(Prompt): Below are entries; count the lines containing the string "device". The answer is that number alone.

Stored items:
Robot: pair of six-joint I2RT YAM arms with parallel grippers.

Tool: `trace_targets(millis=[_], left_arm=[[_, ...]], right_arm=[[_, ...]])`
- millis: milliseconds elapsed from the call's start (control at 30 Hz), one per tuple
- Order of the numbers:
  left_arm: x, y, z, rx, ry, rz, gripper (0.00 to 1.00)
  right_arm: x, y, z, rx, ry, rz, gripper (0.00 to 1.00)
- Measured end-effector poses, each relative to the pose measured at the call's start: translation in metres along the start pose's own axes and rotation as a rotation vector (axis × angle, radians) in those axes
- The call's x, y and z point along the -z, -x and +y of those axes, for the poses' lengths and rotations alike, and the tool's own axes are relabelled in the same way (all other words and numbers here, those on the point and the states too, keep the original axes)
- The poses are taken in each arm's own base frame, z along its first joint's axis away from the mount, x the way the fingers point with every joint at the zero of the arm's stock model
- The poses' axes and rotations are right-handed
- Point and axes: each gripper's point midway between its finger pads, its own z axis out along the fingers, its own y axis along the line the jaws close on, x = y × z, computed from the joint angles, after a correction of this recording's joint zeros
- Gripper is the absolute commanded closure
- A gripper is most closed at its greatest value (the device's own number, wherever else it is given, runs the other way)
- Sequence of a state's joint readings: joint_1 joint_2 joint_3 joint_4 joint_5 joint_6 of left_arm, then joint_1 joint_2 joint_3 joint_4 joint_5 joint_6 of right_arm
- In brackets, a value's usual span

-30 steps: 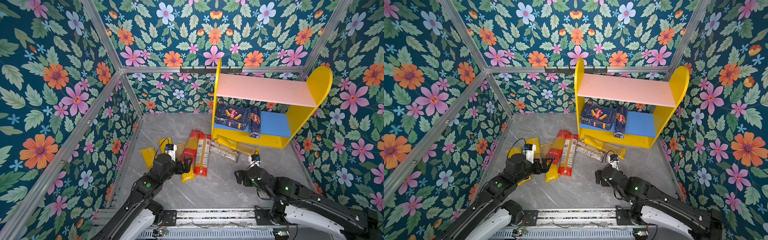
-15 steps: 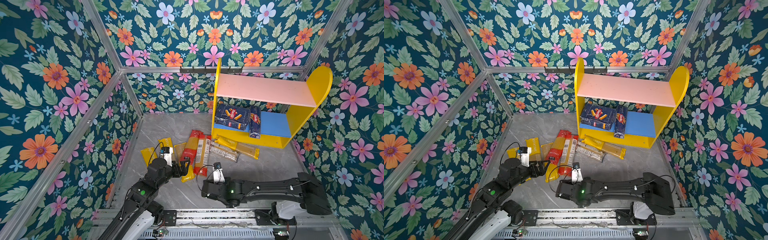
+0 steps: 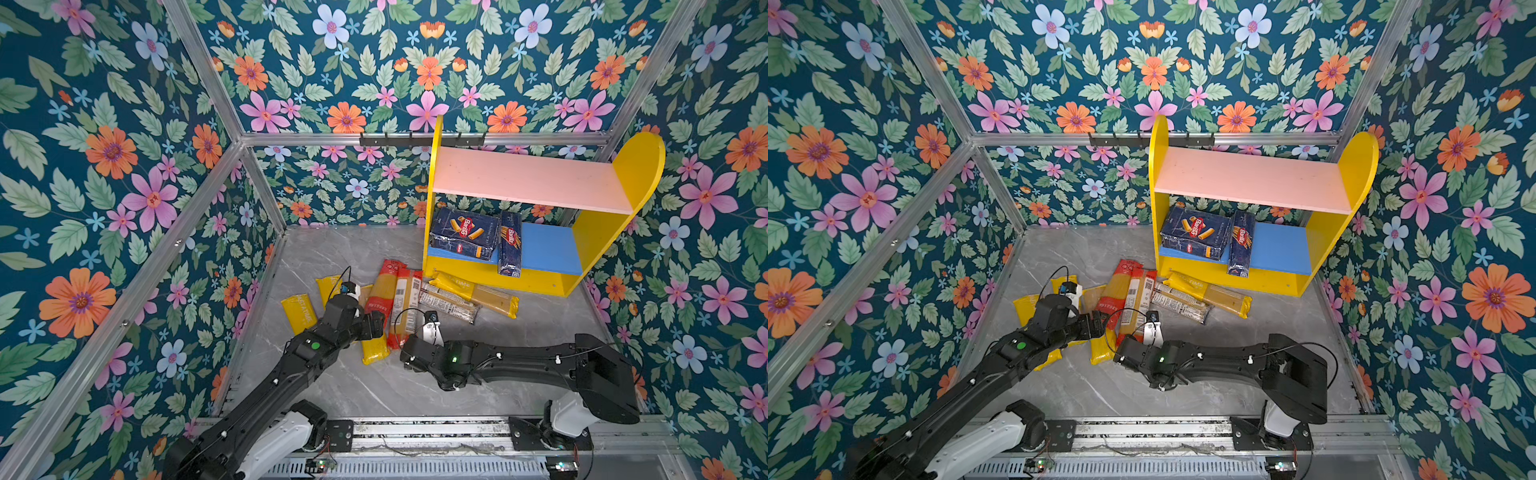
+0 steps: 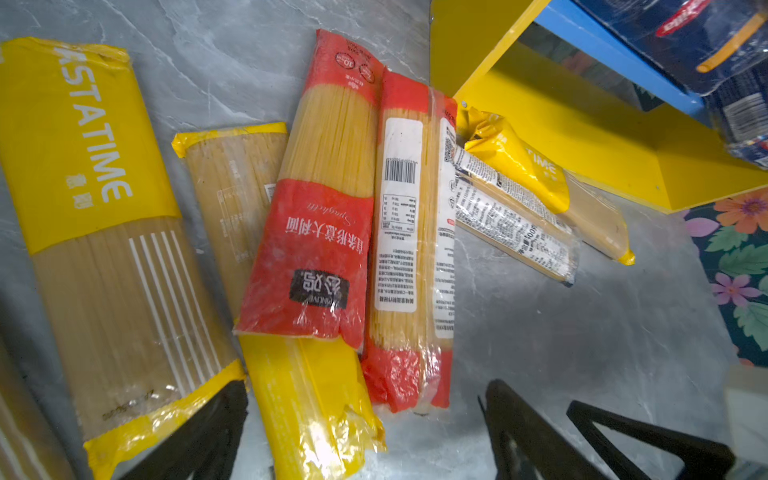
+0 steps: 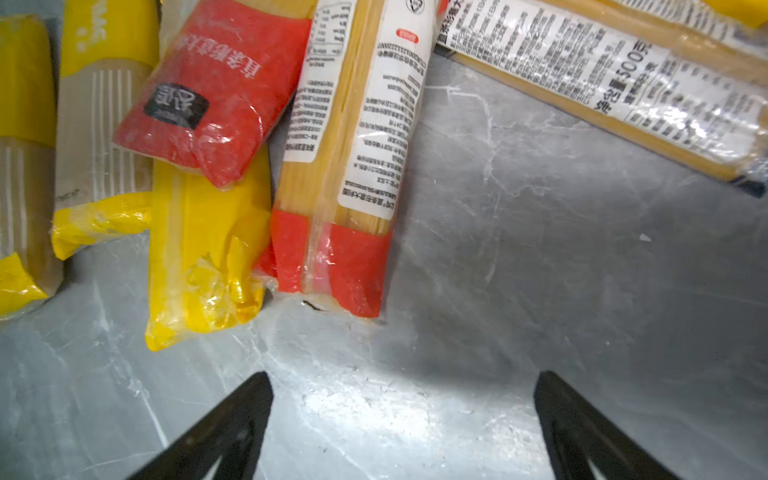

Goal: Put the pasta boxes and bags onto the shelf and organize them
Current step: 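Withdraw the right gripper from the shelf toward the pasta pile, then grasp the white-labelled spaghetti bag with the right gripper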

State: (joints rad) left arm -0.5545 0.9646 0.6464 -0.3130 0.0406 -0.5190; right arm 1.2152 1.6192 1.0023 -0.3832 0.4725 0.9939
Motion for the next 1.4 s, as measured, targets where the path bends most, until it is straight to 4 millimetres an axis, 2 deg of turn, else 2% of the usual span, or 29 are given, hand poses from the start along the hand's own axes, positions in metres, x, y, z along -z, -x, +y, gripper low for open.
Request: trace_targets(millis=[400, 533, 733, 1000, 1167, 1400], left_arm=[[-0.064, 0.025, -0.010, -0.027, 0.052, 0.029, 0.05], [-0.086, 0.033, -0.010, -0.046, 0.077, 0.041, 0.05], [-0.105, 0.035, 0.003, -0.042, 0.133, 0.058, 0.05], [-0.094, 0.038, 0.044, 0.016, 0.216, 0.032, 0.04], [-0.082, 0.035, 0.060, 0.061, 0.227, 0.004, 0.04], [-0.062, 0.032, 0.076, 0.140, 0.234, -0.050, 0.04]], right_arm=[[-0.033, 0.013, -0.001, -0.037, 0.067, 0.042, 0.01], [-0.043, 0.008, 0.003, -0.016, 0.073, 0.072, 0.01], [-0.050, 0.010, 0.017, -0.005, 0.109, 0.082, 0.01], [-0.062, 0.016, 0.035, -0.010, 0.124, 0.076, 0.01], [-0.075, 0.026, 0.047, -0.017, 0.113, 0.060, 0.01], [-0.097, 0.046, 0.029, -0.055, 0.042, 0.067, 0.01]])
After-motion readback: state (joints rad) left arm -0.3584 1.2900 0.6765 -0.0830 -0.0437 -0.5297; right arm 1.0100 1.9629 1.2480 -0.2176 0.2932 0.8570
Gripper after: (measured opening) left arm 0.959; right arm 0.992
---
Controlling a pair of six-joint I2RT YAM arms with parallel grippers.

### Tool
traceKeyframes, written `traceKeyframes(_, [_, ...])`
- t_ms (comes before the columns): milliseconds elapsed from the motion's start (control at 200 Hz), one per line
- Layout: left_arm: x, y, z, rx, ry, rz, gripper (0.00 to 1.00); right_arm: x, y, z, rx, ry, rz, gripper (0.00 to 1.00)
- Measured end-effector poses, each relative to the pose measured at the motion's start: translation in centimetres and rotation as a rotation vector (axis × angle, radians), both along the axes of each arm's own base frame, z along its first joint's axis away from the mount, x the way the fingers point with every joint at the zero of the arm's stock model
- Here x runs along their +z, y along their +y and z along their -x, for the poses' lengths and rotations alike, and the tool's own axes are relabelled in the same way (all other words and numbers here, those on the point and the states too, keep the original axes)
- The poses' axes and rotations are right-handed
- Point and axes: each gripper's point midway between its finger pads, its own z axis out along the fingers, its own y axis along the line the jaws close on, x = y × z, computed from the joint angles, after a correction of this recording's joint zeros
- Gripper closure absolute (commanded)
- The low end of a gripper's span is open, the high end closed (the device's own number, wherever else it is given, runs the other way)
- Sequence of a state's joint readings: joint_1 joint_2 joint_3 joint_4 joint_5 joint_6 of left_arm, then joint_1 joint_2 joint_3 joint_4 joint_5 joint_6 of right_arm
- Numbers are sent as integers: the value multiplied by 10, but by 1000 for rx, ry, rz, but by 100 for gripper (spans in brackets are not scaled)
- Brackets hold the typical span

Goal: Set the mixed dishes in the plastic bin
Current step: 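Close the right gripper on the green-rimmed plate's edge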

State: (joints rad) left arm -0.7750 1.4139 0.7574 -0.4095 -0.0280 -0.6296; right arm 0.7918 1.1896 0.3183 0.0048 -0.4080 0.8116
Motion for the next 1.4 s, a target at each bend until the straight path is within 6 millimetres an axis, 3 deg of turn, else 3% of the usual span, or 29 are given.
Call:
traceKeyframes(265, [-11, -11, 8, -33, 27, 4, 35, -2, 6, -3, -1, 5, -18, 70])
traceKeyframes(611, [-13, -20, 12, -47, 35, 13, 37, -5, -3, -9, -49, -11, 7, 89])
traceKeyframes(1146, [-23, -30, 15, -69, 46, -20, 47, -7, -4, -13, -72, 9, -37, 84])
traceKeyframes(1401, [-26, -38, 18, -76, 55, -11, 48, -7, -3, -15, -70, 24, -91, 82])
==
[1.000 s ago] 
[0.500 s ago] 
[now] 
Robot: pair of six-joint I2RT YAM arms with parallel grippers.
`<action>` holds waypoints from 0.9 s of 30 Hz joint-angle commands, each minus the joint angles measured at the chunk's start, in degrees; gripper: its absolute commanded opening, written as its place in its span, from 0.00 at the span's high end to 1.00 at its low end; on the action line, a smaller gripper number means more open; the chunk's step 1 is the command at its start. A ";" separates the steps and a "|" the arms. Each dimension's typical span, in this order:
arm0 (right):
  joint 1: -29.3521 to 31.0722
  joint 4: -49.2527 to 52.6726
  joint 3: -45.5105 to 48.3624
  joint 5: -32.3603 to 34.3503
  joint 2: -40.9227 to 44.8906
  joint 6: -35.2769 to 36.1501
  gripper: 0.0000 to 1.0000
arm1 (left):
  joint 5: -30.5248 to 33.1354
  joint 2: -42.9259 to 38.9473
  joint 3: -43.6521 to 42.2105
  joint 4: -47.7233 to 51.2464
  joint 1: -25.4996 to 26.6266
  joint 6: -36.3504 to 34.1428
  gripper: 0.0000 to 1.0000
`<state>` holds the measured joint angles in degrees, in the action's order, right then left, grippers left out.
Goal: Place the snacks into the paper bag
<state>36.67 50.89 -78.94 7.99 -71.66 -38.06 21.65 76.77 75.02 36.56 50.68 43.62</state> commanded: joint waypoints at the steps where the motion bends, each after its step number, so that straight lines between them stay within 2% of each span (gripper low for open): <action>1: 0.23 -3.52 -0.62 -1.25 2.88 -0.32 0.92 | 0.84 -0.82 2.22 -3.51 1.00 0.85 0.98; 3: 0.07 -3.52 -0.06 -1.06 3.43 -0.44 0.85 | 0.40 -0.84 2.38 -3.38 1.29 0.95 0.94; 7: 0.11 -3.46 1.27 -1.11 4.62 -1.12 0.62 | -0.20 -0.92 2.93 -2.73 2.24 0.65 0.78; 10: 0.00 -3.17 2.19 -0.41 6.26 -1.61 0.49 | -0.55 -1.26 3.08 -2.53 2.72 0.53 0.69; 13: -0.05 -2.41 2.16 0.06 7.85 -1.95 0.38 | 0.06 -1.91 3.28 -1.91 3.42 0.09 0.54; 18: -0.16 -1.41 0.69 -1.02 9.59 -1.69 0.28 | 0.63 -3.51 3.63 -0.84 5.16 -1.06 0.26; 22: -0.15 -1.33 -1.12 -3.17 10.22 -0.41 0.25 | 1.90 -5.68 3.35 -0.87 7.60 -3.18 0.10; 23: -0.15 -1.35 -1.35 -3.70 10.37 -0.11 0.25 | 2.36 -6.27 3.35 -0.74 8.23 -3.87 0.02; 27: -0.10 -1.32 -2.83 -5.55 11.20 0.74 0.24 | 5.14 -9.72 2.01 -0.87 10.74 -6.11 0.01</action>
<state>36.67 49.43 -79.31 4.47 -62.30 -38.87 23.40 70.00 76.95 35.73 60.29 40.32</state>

(Exercise result): 2